§ Goal of the exercise:
Print the listing below again. Change nothing.

§ Data:
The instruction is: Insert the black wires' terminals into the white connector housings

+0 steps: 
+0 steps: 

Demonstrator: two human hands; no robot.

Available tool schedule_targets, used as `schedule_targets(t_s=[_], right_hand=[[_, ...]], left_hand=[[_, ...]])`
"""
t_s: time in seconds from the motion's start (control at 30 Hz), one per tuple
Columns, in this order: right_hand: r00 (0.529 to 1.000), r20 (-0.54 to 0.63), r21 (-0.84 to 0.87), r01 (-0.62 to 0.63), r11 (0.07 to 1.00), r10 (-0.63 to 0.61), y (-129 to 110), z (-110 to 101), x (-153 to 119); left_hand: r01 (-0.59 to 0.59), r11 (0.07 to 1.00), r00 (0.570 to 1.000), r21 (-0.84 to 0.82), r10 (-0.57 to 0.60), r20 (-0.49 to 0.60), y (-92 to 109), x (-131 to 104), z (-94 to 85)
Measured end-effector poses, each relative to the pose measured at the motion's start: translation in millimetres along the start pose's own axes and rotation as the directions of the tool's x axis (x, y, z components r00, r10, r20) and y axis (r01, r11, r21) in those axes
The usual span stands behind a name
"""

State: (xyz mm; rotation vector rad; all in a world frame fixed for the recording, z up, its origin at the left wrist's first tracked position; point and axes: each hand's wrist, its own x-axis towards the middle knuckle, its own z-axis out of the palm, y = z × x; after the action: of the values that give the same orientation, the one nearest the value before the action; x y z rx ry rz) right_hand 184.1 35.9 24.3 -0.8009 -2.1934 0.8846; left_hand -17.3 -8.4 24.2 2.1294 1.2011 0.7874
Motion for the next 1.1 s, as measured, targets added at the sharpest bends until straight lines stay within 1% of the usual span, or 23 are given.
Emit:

§ Final answer:
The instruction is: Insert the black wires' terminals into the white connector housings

+0 steps: 
+0 steps: 

Demonstrator: two human hands; no robot.

Available tool schedule_targets, used as `schedule_targets(t_s=[_], right_hand=[[_, ...]], left_hand=[[_, ...]])`
"""
t_s: time in seconds from the motion's start (control at 30 Hz), one per tuple
Columns, in this order: right_hand: r00 (0.529 to 1.000), r20 (-0.54 to 0.63), r21 (-0.84 to 0.87), r01 (-0.62 to 0.63), r11 (0.07 to 1.00), r10 (-0.63 to 0.61), y (-129 to 110), z (-110 to 101), x (-153 to 119); left_hand: r01 (-0.59 to 0.59), r11 (0.07 to 1.00), r00 (0.570 to 1.000), r21 (-0.84 to 0.82), r10 (-0.57 to 0.60), r20 (-0.49 to 0.60), y (-92 to 109), x (-131 to 104), z (-94 to 85)
Measured end-effector poses, each relative to the pose measured at the motion's start: translation in millimetres along the start pose's own axes and rotation as the directions of the tool's x axis (x, y, z components r00, r10, r20) and y axis (r01, r11, r21) in those axes
The usual span stands behind a name
"""

State: (xyz mm; rotation vector rad; all in a world frame fixed for the recording, z up, its origin at the left wrist's first tracked position; point and axes: each hand's wrist, its own x-axis towards the middle knuckle, its own z-axis out of the palm, y = z × x; after the action: of the values that give the same orientation, the one nearest the value before the action; x y z rx ry rz) right_hand 184.1 35.9 24.3 -0.8009 -2.1934 0.8846; left_hand -17.3 -8.4 24.2 2.1294 1.2011 0.7874
Motion for the next 1.1 s, as measured, targets added at the sharpest bends until straight lines stay within 1% of the usual span, or 23 are given.
Emit:

The work on this exercise is done.